问题
I wanted to aggregate the data on a different field and also wanted to get the aggregated data on sorted fashion based on the name.
My data is :
{
"_index": "testing-aggregation",
"_type": "employee",
"_id": "emp001_local000000000000001",
"_score": 10.0,
"_source": {
"name": [
"Person 01"
],
"groupbyid": [
"group0001"
],
"ranking": [
"2.0"
]
}
},
{
"_index": "testing-aggregation",
"_type": "employee",
"_id": "emp002_local000000000000001",
"_score": 85146.375,
"_source": {
"name": [
"Person 02"
],
"groupbyid": [
"group0001"
],
"ranking": [
"10.0"
]
}
},
{
"_index": "testing-aggregation",
"_type": "employee",
"_id": "emp003_local000000000000001",
"_score": 20.0,
"_source": {
"name": [
"Person 03"
],
"groupbyid": [
"group0002"
],
"ranking": [
"-1.0"
]
}
},
{
"_index": "testing-aggregation",
"_type": "employee",
"_id": "emp004_local000000000000001",
"_score": 5.0,
"_source": {
"name": [
"Person 04"
],
"groupbyid": [
"group0002"
],
"ranking": [
"2.0"
]
}
}
My query :
{
"size": 0,
"query": {
"bool": {
"must": [
{
"query_string": {
"query": "name:emp*^1000.0"
}
}
]
}
},
"aggs": {
"groupbyid": {
"terms": {
"field": "groupbyid.raw",
"order": {
"top_hit_agg": "desc"
},
"size": 10
},
"aggs": {
"top_hit_agg": {
"terms": {
"field": "name"
}
}
}
}
}
}
My mapping is :
{
"name": {
"type": "text",
"fielddata": true,
"fields": {
"lower_case_sort": {
"type": "text",
"fielddata": true,
"analyzer": "case_insensitive_sort"
}
}
},
"groupbyid": {
"type": "text",
"fielddata": true,
"index": "analyzed",
"fields": {
"raw": {
"type": "keyword",
"index": "not_analyzed"
}
}
}
}
I am getting data based on the average of the relevance of grouped records. Now, what I wanted is the first club the records based on the groupid and then in each bucket sort the data based on the name field.
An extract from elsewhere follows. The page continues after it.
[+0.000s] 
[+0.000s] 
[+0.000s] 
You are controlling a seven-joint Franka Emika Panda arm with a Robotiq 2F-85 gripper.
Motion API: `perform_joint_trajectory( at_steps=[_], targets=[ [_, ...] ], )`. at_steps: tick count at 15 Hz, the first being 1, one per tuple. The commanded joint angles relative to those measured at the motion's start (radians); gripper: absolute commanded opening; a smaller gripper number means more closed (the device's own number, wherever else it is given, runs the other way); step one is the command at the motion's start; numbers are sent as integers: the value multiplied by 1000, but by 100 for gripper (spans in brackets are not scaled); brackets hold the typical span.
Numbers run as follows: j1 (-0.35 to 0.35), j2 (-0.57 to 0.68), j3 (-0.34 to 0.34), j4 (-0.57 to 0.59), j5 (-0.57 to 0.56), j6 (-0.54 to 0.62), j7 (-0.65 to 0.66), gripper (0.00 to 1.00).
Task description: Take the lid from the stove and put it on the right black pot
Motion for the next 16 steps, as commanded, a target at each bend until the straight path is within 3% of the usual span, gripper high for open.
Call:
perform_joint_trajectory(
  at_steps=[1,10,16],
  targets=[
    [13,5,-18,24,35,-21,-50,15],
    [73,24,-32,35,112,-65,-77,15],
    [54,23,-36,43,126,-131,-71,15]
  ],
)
I wanted grouping on one field and after that grouped bucket, I want to sort on another field. This is sample data.
There are other fields like created_on, updated_on. I also wanted to get sorted data based on that field. also get the data by alphabetically grouped.
I wanted to sort on the non-numeric data type(string). I can do the numeric data type.
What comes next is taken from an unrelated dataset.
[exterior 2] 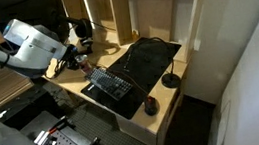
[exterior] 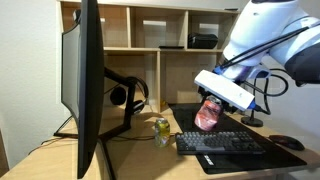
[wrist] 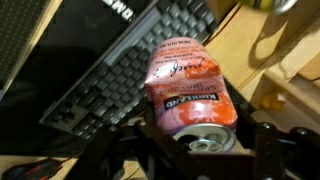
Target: Put the pink can next to the yellow one
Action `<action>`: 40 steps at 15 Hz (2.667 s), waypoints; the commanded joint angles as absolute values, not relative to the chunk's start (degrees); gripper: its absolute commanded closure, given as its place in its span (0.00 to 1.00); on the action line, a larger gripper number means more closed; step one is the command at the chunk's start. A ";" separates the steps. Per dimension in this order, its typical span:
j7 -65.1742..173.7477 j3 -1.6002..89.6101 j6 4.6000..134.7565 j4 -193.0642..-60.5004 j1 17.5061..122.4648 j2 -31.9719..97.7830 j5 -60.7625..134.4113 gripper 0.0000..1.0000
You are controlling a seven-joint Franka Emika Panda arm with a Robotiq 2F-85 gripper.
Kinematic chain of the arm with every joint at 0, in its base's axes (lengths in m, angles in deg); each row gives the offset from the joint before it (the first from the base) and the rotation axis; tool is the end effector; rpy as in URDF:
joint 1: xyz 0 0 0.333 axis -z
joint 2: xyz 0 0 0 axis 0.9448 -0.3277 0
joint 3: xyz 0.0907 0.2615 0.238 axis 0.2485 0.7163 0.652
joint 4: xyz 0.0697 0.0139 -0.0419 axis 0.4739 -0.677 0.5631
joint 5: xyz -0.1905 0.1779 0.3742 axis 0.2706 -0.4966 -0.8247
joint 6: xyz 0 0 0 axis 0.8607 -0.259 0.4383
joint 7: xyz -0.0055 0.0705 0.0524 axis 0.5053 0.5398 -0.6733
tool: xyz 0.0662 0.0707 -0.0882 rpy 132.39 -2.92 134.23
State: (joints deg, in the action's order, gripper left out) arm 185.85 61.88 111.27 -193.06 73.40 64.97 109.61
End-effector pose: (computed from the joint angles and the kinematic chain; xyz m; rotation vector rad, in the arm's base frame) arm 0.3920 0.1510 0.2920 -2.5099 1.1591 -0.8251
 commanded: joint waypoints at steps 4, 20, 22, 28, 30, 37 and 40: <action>185.80 62.27 115.74 -193.13 71.20 64.98 109.90 0.51; 151.29 67.43 90.36 -179.34 55.15 49.93 79.60 0.51; 149.91 68.22 88.86 -175.92 54.17 47.51 78.03 0.51; 150.75 68.83 89.31 -171.03 52.95 44.03 77.15 0.26; 150.75 68.83 89.31 -168.98 52.80 41.75 77.14 0.26; 152.83 68.25 87.56 -163.51 51.61 36.19 82.04 0.51; 152.94 68.39 85.14 -160.11 51.30 33.37 81.76 0.51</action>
I can do it for the ranking field but not able to do it for the name field. It was giving the below error.
Expected numeric type on field [name], but got [text];
回答1:
You're asking for a few things, so I'll try to answer them in turn.
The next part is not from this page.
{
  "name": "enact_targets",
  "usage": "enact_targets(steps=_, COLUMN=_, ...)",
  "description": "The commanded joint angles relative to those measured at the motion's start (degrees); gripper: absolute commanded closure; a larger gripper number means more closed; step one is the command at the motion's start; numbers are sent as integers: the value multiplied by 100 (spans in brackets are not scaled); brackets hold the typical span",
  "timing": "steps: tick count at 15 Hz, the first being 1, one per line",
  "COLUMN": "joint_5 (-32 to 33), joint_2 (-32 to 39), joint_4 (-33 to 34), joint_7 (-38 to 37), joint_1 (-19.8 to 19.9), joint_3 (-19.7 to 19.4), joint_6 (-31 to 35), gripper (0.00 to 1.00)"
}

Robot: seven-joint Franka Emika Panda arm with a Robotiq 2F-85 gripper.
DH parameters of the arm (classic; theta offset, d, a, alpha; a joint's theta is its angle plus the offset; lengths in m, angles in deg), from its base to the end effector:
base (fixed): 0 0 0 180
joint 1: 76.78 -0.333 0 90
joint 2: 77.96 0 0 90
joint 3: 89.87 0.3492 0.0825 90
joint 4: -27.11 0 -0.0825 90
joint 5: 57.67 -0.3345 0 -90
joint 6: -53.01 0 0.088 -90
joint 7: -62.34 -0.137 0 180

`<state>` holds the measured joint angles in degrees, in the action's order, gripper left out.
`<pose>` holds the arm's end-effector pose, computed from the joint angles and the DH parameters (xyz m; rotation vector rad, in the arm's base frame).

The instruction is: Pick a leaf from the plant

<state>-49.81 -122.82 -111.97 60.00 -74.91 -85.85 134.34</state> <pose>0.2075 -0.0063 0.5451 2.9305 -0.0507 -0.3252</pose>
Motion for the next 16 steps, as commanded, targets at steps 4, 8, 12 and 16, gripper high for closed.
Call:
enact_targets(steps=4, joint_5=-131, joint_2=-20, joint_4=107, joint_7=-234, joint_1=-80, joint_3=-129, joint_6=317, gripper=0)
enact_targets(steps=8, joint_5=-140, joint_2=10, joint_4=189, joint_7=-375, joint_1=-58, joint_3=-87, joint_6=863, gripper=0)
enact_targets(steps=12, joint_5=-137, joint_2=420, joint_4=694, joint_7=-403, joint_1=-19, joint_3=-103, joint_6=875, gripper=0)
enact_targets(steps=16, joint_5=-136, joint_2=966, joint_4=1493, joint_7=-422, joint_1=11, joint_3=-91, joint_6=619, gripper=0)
Step 1: Sorting buckets by relevance
I am getting data based on the average of the relevance of grouped records.
If this is what you're attempting to do, it's not what the aggregation you wrote is doing. Terms aggregations default to sorting the buckets by the number of documents in each bucket, descending. To sort the groups by "average relevance" (which I'll interpret as "average _score
of documents in the group"), you'd need to add a sub-aggregation on the score and sort the terms aggregation by that:
"aggregations": {
"most_relevant_groups": {
"terms": {
"field": "groupbyid.raw",
"order": {
"average_score": "desc"
}
},
"aggs": {
"average_score": {
"avg": {
"script": {
"inline": "_score",
"lang": "painless",
}
}
}
}
}
}
Step 2: Sorting employees by name
Now, what I wanted is the first club the records based on the groupid and then in each bucket sort the data based on the name field.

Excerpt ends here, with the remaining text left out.